▶ **What to do**: Go to the line below that has "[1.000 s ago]", print it and each line after it exactly, and stop after the line that has "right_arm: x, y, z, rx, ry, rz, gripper"; leave out pictures.

▶ **Provided records**:
# # # #

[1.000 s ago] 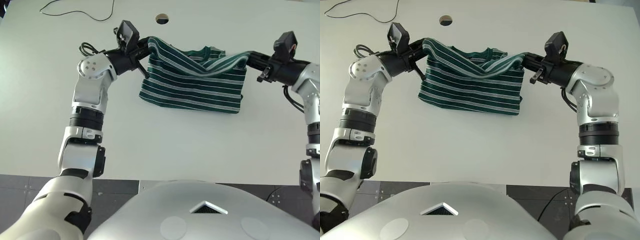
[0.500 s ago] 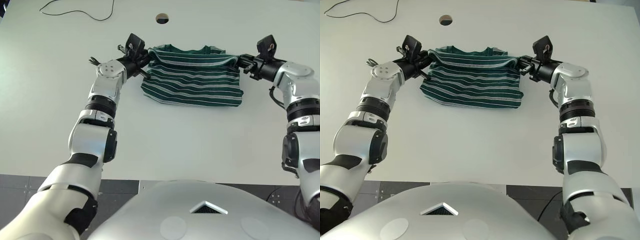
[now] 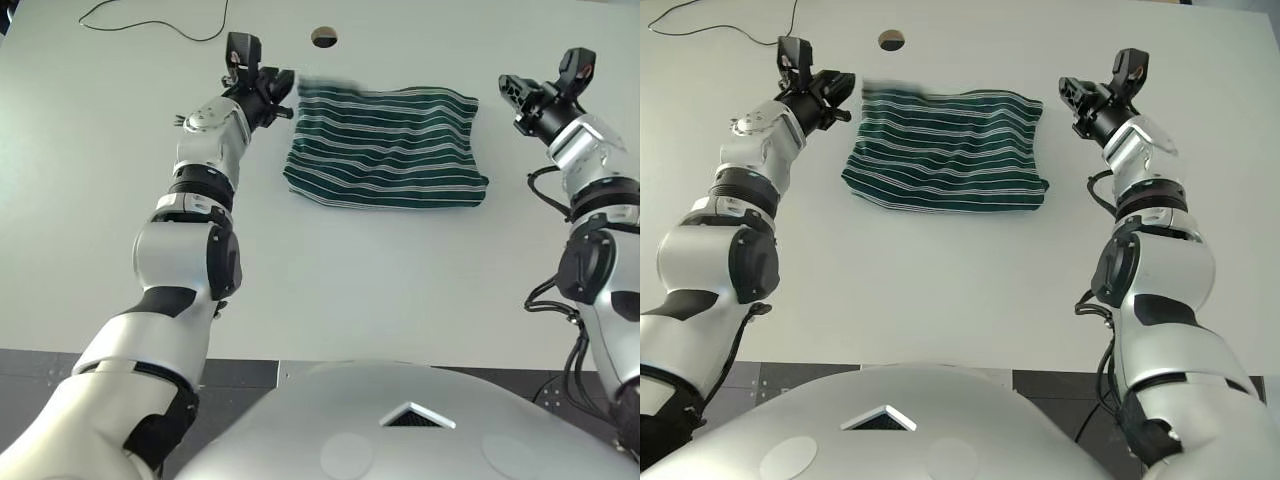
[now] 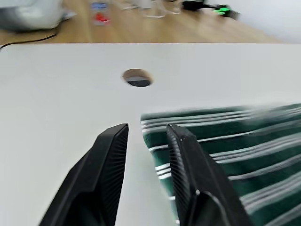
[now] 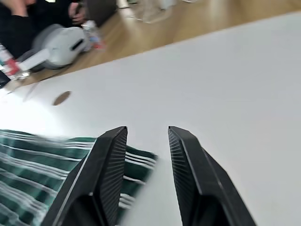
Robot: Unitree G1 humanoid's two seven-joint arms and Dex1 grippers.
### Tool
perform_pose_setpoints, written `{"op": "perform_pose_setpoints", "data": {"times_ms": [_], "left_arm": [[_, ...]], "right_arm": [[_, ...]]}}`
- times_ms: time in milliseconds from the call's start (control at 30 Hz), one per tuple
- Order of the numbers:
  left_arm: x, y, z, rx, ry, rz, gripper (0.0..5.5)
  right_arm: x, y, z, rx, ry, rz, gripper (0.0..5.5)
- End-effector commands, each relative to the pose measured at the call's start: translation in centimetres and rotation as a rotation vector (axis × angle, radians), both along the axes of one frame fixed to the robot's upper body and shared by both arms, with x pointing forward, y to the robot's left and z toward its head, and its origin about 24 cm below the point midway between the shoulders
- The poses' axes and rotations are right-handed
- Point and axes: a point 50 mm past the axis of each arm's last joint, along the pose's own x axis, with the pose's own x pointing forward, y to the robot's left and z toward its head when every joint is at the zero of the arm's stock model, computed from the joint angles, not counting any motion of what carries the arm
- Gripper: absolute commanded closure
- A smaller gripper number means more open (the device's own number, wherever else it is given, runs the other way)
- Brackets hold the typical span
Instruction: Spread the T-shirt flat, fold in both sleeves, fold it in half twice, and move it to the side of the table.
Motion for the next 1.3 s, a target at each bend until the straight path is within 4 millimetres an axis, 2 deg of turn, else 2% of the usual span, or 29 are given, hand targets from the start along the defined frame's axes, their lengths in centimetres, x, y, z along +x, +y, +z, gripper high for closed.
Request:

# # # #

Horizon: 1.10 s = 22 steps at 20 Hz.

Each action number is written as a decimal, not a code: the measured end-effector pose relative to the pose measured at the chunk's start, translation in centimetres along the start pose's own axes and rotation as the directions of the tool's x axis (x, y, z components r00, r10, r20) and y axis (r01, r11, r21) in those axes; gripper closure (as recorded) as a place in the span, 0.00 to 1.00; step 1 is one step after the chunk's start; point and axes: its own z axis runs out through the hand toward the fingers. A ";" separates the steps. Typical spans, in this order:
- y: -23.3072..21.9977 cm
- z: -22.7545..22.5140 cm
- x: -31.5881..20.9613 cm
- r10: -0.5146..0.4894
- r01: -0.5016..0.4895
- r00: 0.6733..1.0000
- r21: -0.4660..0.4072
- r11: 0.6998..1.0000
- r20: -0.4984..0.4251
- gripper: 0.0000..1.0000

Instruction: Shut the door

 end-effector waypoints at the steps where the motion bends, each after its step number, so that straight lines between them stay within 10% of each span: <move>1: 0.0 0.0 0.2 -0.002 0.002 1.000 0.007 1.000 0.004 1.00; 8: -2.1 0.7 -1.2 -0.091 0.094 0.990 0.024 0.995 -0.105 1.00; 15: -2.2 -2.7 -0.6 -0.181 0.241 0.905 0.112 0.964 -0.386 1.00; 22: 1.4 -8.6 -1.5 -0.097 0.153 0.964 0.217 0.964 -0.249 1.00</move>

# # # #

▶ **Finished task**:
[1.000 s ago] 
[0.500 s ago] 
[now] 
[now] 
[now] 
Robot: Unitree G1 humanoid's two seven-joint arms and Dex1 grippers.
### Tool
perform_pose_setpoints, written `{"op": "perform_pose_setpoints", "data": {"times_ms": [_], "left_arm": [[_, ...]], "right_arm": [[_, ...]]}}`
- times_ms: time in milliseconds from the call's start (control at 30 Hz), one per tuple
- Order of the numbers:
  left_arm: x, y, z, rx, ry, rz, gripper (0.0..5.5)
  right_arm: x, y, z, rx, ry, rz, gripper (0.0..5.5)

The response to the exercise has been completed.